2. The split boom splice welding method according to claim 1, characterized in that: the lower ear plate assembly (1) is formed by welding a lower ear plate (11) and a lower sleeve (12).

3. The split boom splice welding method according to claim 1, characterized in that: the two front lug plates (41) are staggered with the two rear end surfaces of the U-shaped plate (42) back and forth.

4. The split boom splice welding method of claim 3, further comprising: the front end surfaces of the outer bending plate (21) and the inner bending plate (22) are staggered with the front end surfaces of the two side plates (25) in front-back direction.

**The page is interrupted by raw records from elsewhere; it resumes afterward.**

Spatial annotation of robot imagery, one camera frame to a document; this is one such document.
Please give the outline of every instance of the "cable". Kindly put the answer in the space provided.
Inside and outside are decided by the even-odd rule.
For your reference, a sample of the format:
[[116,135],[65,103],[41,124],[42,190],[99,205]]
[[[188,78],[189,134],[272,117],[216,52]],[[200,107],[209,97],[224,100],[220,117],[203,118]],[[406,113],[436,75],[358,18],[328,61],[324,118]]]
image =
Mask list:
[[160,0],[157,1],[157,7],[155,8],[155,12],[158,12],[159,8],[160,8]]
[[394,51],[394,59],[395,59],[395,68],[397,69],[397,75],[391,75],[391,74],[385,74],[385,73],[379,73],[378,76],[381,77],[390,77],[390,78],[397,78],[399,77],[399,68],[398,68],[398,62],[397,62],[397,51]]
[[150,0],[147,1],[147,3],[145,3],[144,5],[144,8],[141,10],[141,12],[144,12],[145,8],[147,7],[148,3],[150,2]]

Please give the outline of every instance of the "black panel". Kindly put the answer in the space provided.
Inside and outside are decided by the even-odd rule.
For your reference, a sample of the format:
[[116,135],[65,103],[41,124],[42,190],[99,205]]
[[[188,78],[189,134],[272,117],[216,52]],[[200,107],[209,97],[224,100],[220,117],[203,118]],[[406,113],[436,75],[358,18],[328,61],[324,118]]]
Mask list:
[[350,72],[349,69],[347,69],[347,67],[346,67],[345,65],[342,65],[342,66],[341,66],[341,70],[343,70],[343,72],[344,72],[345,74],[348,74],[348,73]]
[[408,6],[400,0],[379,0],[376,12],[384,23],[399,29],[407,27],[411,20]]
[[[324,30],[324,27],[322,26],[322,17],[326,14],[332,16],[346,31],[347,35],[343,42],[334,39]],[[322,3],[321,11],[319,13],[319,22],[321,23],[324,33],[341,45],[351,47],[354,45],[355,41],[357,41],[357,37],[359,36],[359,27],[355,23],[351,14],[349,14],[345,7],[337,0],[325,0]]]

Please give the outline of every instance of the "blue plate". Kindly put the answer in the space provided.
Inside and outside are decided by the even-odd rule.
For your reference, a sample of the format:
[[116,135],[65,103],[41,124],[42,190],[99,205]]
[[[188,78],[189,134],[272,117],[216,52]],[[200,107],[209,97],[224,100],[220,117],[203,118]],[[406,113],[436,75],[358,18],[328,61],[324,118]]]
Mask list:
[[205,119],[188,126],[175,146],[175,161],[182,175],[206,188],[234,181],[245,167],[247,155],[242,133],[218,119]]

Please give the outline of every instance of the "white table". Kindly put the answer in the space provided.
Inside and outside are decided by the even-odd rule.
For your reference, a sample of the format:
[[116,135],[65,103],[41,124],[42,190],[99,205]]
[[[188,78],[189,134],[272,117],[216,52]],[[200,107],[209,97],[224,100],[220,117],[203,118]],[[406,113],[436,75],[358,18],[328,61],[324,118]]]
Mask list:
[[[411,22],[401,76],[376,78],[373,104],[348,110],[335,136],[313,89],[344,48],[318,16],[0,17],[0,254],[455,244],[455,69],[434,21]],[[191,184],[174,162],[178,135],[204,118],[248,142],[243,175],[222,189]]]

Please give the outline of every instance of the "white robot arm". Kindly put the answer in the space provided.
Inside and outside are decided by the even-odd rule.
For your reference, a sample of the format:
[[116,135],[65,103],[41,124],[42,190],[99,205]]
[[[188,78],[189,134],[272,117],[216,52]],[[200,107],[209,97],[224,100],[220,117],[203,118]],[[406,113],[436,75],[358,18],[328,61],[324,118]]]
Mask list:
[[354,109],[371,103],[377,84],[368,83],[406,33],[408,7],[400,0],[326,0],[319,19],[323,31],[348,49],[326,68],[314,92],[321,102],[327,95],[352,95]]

5. The split boom splice welding method of claim 3, further comprising: the rear end surfaces of the outer bending plate (21) and the inner bending plate (22) are staggered with the rear end surfaces of the two side plates (25) in front-back direction.

6. The split boom splice welding method according to claim 1, characterized in that: the second design structure is that two front lug plates (41) are symmetrically welded on two sides of the U-shaped plate (42), and square plates (43) are welded in openings of the U-shaped plate (42).

7. The split boom splice welding method according to claim 1, characterized in that: step S5 is followed by step S6, spot welding of the parts: and a plurality of wire seats (8 a), a plurality of oil pipe fixing pieces (8 b) and a plurality of fixing pieces (8 c) are welded on the outer surface of the movable arm assembly.